● Problem statement: Your answer must be a single number: the count of lines in the records below that include the string "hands".
◆ ◆ ◆
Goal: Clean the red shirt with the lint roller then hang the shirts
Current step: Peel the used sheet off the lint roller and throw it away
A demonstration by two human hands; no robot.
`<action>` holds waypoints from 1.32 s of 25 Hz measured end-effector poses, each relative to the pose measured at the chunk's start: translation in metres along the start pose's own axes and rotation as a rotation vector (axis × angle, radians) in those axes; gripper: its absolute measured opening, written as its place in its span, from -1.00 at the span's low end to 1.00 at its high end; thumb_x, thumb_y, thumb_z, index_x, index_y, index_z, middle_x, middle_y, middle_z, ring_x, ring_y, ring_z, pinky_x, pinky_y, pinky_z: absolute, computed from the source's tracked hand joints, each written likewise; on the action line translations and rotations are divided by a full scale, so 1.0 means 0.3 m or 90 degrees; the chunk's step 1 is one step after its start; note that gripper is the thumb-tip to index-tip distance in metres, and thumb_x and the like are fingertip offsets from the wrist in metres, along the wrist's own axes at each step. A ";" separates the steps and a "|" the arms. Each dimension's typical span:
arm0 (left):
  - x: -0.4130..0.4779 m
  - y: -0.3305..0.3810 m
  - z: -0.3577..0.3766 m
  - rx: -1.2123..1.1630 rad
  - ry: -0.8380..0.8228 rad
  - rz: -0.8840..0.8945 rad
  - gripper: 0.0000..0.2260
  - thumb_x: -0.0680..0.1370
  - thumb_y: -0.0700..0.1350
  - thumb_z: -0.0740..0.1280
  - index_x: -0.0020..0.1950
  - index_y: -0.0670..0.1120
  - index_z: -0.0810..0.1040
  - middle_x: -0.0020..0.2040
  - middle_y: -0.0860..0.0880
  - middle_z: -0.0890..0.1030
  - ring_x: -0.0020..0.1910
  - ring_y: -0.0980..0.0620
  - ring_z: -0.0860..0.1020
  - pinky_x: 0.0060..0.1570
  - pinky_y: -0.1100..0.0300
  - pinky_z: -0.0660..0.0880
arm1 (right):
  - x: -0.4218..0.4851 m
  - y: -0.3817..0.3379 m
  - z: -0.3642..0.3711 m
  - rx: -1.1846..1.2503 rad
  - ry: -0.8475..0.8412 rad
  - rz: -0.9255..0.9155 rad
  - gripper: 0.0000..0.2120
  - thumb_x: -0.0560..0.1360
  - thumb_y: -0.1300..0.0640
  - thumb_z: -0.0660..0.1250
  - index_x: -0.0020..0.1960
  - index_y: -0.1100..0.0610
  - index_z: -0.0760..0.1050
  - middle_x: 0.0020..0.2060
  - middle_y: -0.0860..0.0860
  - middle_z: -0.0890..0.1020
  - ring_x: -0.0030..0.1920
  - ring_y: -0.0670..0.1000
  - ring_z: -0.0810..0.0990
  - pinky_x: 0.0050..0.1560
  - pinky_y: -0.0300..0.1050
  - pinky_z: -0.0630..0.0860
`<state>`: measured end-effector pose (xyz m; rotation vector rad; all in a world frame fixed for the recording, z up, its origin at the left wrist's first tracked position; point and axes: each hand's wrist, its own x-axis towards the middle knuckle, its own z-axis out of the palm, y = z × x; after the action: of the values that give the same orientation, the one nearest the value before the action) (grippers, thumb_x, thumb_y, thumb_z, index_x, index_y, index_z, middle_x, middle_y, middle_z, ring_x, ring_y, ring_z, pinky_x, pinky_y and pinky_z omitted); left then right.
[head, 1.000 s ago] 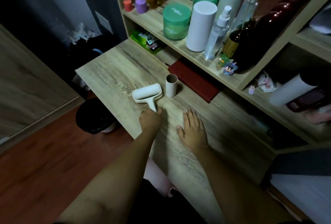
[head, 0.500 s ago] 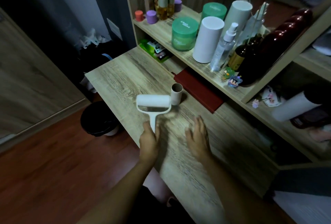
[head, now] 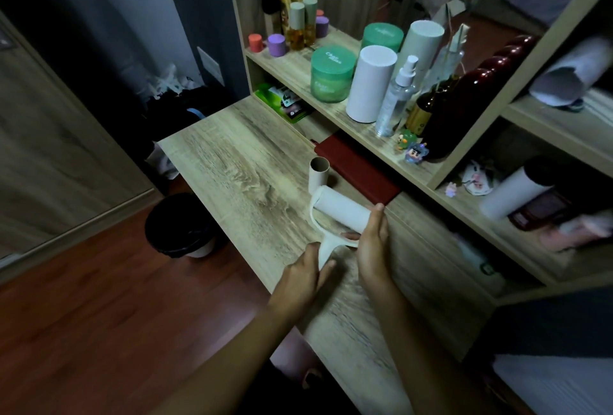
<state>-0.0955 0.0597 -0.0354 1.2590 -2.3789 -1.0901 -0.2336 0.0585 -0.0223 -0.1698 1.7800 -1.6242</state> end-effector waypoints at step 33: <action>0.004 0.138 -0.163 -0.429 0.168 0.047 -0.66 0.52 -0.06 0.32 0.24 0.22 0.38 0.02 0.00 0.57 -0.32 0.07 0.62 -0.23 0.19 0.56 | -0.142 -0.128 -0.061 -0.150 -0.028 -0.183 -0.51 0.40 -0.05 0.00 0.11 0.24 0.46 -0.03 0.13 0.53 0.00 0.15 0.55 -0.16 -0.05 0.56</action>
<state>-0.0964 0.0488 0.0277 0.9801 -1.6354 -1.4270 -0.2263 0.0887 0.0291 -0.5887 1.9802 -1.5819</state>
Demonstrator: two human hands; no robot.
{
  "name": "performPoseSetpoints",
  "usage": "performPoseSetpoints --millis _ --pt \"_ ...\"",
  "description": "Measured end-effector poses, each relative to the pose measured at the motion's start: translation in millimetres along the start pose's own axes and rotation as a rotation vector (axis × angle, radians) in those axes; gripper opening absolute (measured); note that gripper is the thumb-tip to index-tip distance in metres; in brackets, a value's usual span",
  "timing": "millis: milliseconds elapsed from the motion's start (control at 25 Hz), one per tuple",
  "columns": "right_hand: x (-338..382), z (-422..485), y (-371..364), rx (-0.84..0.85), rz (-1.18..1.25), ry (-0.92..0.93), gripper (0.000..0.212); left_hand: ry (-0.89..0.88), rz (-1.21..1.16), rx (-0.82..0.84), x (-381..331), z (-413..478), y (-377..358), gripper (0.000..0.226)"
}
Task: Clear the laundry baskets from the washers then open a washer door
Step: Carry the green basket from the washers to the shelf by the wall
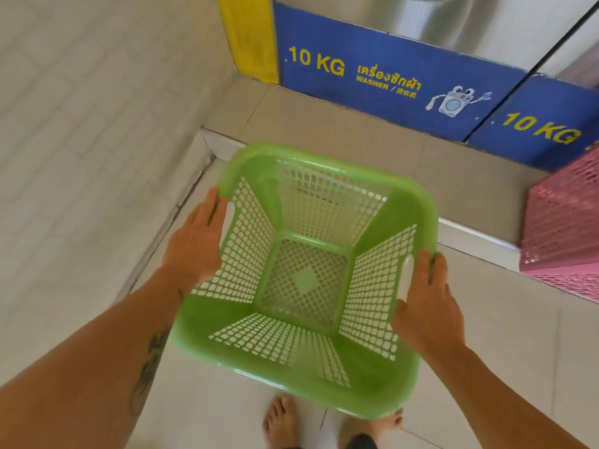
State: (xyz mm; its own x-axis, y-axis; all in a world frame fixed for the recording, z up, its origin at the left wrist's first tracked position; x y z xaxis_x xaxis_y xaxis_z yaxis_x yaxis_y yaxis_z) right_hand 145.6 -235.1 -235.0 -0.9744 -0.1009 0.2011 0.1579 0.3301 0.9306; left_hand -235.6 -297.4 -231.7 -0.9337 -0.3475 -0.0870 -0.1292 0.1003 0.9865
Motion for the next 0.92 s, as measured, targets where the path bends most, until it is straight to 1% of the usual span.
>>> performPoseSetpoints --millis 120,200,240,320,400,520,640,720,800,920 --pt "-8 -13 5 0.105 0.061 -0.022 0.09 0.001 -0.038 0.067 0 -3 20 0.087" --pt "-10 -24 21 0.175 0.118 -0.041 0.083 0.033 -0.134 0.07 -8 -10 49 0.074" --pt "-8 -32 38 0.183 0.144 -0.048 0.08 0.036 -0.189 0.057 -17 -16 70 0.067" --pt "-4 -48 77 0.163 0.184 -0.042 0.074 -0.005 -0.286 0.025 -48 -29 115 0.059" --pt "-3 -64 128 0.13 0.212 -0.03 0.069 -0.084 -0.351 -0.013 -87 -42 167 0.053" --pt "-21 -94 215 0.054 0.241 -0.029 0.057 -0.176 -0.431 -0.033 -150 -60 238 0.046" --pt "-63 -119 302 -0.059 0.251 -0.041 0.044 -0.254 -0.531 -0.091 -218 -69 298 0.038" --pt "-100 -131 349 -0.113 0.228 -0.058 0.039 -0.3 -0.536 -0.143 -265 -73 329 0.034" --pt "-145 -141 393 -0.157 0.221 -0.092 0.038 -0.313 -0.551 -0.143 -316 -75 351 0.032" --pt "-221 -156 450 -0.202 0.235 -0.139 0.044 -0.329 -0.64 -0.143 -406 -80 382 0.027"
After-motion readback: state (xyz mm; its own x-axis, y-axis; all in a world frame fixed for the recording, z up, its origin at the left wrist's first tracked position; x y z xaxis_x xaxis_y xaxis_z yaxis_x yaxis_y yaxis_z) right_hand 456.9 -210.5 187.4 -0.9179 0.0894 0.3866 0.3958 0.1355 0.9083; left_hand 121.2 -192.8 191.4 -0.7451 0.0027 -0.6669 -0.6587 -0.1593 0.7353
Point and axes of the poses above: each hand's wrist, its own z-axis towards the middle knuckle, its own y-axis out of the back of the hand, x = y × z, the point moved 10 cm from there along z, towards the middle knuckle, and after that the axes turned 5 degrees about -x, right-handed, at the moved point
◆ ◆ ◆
● Your solution: 2